É interessante ver como vários estudos epidemiológicos ao longo da última década têm encontrado uma ligação entre a perda auditiva e o declínio cognitivo. Frank Lin analisou três estudos anteriores que mostram que a perda auditiva leve pode dobrar o risco de declínio cognitivo, enquanto a perda auditiva moderada e severa pode triplicar e quintuplicar o risco, respectivamente. Outros pesquisadores, como John Gallacher e sua equipa no Reino Unido, também encontraram resultados semelhantes. Em 2017, Jennifer Deal e sua equipa nos Estados Unidos descobriram que a perda auditiva moderada a severa aumenta o risco de desenvolver demência em adultos mais velhos.

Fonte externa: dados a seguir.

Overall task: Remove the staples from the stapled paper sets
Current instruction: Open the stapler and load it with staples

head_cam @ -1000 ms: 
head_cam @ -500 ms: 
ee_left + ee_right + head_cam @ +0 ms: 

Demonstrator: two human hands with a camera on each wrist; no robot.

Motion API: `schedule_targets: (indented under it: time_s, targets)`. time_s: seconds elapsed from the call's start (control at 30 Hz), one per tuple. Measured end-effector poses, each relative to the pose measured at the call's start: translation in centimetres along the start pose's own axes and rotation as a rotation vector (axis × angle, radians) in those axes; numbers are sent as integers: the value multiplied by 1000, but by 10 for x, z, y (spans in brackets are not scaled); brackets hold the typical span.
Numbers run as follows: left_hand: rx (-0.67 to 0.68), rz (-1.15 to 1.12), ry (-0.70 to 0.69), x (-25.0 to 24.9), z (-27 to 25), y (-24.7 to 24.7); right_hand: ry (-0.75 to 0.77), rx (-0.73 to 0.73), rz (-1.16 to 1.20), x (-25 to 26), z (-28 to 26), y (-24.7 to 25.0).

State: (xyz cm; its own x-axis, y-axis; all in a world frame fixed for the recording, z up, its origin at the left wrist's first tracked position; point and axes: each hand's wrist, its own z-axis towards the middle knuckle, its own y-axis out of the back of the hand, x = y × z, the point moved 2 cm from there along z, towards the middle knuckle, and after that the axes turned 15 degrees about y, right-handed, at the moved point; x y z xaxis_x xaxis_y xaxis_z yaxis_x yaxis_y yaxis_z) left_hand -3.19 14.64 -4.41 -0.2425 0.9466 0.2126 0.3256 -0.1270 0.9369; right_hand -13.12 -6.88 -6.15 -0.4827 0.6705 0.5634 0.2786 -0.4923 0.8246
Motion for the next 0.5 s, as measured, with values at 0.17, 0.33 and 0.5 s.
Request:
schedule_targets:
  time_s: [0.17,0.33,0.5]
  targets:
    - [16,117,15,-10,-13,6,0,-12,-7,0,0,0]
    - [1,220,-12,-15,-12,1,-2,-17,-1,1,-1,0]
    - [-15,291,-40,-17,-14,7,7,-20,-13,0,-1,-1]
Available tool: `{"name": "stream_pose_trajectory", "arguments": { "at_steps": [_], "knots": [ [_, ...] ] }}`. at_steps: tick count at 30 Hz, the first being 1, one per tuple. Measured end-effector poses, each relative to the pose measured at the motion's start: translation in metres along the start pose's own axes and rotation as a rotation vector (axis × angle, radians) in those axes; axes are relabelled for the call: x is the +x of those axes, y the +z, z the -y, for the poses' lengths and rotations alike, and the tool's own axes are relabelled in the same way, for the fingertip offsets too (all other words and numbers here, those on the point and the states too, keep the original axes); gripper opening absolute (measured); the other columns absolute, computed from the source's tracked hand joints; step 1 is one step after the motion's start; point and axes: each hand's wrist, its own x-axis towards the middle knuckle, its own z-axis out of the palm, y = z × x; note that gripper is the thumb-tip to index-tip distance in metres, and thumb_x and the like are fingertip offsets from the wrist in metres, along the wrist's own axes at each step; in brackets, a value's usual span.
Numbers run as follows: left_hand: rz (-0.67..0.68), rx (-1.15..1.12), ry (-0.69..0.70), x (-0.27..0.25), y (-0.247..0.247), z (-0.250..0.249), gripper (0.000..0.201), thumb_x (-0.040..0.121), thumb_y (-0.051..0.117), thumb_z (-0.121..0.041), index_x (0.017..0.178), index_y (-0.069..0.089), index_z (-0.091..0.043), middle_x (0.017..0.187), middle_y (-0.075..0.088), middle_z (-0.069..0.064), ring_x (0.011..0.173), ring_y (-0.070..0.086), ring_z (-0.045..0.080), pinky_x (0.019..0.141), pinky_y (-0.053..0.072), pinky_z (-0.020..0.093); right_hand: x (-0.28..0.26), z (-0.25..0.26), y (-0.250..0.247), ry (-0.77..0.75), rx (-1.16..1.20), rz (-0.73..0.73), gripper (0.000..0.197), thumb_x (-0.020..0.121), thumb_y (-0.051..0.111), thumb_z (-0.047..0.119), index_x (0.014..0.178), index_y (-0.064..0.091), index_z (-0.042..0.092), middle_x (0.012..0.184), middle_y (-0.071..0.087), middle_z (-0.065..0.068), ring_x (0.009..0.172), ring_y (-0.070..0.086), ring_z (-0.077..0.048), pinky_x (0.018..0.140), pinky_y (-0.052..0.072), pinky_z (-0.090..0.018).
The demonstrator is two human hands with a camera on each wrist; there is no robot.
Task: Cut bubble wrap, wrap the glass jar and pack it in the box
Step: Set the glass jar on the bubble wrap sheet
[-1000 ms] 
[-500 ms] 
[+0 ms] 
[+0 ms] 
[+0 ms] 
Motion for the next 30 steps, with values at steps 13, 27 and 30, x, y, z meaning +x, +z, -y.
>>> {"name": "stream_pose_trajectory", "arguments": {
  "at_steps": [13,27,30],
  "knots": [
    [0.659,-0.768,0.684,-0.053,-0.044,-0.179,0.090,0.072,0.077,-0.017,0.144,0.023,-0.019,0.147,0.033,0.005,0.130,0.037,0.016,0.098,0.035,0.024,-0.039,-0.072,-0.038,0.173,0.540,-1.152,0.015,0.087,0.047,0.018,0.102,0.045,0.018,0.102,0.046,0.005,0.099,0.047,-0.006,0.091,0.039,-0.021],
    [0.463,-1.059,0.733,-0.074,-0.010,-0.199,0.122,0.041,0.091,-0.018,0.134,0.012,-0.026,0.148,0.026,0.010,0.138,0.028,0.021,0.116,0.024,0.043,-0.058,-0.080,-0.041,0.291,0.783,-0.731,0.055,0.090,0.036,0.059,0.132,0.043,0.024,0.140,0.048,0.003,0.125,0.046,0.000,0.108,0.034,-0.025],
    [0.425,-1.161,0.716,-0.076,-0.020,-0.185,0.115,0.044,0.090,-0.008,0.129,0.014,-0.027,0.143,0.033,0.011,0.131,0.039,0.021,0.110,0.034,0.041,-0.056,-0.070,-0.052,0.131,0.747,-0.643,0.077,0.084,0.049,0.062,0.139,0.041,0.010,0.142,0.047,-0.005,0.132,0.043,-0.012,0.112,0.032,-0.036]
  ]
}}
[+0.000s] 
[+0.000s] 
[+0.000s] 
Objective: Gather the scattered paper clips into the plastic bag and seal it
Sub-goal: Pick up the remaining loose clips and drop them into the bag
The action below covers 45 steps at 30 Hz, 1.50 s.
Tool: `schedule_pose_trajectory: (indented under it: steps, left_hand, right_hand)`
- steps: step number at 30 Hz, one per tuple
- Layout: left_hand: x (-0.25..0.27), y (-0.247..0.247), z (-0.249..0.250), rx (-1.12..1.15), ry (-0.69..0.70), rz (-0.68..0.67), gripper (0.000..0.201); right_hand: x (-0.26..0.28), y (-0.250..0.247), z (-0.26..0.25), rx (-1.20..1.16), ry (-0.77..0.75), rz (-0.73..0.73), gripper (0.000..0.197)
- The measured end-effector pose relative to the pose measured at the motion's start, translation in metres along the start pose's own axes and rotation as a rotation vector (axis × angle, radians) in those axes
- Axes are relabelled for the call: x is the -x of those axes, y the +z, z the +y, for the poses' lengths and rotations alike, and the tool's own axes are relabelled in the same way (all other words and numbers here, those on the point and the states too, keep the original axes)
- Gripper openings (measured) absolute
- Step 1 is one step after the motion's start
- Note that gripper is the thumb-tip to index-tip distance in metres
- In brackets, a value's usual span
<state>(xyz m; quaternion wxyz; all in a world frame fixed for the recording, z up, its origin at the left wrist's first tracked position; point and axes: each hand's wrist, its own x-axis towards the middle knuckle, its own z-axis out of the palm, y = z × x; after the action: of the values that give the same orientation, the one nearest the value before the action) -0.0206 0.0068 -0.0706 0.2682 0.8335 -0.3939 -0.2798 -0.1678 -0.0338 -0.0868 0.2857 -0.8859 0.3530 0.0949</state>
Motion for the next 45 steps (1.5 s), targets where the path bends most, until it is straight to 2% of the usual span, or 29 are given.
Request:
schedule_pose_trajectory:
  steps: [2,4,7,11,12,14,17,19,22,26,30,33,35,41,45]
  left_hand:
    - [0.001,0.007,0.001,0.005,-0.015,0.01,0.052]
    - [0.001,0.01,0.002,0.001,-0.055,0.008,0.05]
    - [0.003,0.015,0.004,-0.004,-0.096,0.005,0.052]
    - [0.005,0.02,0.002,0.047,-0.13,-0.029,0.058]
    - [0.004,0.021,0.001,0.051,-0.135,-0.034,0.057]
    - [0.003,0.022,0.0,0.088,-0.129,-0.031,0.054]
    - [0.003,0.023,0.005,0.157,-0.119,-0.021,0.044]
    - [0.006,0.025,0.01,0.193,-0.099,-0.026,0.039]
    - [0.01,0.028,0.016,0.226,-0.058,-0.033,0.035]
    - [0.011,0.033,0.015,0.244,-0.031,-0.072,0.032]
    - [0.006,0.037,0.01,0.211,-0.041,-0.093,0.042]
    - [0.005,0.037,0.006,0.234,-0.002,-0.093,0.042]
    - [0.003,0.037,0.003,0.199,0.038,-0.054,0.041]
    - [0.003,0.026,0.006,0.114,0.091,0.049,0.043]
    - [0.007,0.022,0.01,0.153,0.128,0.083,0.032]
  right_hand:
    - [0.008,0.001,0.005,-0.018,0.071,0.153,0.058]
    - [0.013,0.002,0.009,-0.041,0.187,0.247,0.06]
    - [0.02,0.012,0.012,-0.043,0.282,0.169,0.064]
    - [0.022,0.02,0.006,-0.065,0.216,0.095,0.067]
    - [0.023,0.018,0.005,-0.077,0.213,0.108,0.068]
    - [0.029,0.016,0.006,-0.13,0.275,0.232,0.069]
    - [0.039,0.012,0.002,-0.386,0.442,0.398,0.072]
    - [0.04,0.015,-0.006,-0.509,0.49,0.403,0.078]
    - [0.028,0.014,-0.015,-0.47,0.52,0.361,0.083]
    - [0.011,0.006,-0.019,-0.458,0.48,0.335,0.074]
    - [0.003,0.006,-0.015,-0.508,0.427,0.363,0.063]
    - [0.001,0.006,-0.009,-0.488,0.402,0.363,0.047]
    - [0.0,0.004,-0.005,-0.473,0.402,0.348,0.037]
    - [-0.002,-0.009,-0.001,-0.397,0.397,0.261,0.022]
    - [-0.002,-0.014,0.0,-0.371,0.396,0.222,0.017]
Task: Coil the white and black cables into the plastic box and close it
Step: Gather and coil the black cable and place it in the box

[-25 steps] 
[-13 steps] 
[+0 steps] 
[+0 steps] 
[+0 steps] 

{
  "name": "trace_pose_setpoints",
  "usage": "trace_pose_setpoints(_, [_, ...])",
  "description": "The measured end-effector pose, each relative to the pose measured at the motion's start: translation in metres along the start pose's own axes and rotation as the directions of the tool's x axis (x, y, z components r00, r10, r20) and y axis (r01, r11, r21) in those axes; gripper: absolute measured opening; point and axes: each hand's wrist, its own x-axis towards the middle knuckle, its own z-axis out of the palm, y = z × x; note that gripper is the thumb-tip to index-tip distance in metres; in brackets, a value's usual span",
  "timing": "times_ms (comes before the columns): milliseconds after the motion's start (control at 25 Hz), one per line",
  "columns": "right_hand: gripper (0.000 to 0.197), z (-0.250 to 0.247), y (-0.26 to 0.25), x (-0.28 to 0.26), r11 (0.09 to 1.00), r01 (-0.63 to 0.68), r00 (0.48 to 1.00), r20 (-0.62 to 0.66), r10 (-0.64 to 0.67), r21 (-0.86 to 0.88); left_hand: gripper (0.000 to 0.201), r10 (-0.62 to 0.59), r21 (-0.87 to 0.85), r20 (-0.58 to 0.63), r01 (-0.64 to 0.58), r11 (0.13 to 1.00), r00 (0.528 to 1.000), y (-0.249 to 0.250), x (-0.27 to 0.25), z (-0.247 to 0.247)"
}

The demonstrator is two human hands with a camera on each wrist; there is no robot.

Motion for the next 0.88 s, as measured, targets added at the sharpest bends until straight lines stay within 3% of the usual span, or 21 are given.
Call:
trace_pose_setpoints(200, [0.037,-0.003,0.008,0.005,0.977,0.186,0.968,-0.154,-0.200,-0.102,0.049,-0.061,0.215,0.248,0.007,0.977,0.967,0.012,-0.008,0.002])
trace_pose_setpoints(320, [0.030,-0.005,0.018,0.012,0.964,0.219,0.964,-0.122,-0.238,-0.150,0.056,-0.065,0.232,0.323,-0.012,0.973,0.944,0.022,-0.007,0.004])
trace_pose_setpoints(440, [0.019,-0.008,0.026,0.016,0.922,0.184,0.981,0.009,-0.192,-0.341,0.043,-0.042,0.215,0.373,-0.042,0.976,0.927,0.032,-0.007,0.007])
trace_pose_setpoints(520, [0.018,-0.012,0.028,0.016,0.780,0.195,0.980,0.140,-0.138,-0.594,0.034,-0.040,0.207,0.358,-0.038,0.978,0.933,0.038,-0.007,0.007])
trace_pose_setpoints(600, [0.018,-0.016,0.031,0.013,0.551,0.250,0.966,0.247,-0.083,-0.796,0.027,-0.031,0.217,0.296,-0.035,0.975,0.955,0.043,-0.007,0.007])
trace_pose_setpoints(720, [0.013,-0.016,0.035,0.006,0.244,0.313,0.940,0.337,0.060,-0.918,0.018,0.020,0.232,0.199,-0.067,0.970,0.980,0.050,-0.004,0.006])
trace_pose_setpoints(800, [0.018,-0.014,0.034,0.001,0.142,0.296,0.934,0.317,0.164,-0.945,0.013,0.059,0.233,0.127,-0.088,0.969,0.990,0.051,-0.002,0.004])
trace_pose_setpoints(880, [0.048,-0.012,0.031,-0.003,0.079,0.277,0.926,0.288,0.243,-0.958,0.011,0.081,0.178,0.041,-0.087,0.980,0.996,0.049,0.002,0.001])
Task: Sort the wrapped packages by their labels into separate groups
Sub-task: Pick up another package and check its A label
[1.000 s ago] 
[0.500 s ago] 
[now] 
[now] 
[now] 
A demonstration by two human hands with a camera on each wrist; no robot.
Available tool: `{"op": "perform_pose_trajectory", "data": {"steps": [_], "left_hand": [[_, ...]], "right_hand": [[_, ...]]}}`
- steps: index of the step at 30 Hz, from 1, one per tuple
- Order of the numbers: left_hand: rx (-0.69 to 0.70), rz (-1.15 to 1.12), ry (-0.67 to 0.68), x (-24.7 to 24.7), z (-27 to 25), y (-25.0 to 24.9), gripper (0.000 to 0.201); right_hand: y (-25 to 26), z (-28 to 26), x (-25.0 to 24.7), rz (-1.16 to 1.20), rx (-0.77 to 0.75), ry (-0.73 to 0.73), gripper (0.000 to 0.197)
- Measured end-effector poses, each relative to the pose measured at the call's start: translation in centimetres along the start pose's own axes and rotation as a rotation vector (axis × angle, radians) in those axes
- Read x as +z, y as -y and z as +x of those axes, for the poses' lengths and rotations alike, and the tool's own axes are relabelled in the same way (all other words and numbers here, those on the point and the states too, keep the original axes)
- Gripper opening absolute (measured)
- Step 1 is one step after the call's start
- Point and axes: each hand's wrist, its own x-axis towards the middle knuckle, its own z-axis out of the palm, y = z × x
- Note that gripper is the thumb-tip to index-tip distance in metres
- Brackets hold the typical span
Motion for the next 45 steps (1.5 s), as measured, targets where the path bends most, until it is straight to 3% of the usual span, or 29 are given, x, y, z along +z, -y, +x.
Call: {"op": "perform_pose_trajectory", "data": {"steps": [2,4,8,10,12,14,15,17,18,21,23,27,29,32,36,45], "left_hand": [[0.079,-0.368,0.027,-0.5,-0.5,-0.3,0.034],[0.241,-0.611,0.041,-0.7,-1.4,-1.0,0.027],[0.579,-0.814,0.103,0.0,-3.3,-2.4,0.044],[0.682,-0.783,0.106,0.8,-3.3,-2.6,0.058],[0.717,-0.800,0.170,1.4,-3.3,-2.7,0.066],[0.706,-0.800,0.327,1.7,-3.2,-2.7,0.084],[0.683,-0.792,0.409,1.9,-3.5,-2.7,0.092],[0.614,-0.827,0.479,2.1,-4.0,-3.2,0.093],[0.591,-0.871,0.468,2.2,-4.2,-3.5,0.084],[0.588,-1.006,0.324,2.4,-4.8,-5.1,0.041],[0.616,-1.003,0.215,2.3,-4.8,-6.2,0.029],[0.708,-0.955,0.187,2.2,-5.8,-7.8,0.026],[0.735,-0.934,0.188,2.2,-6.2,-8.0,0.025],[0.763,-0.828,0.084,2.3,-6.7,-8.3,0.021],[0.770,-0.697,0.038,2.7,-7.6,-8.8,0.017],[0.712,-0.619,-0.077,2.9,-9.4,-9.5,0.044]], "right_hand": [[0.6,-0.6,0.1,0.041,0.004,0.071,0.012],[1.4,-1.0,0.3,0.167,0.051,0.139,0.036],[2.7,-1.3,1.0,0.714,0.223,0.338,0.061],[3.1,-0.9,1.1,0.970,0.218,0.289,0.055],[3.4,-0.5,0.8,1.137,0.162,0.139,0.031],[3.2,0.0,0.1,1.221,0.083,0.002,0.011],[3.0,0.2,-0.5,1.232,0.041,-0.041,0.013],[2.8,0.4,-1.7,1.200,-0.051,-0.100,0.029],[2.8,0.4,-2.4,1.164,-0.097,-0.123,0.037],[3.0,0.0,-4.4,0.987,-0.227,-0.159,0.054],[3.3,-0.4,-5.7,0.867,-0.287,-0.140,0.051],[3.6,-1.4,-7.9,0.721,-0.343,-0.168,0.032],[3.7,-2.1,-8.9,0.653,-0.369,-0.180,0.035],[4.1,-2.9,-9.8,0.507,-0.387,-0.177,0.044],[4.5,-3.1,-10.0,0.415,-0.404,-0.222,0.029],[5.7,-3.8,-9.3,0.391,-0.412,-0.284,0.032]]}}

Essas descobertas destacam a importância de cuidar da saúde auditiva para preservar a saúde cognitiva.

Esta pesquisa é muito promissora e pode abrir novos caminhos para a prevenção da demência e para os cuidados de saúde mental e auditiva em todo o mundo. É importante continuar a promover a consciencialização sobre a importância do cuidado auditivo e garantir que mais pessoas tenham acesso a estes dispositivos de tecnologia de reabilitação auditiva, que podem fazer uma diferença tão positiva na qualidade de vida.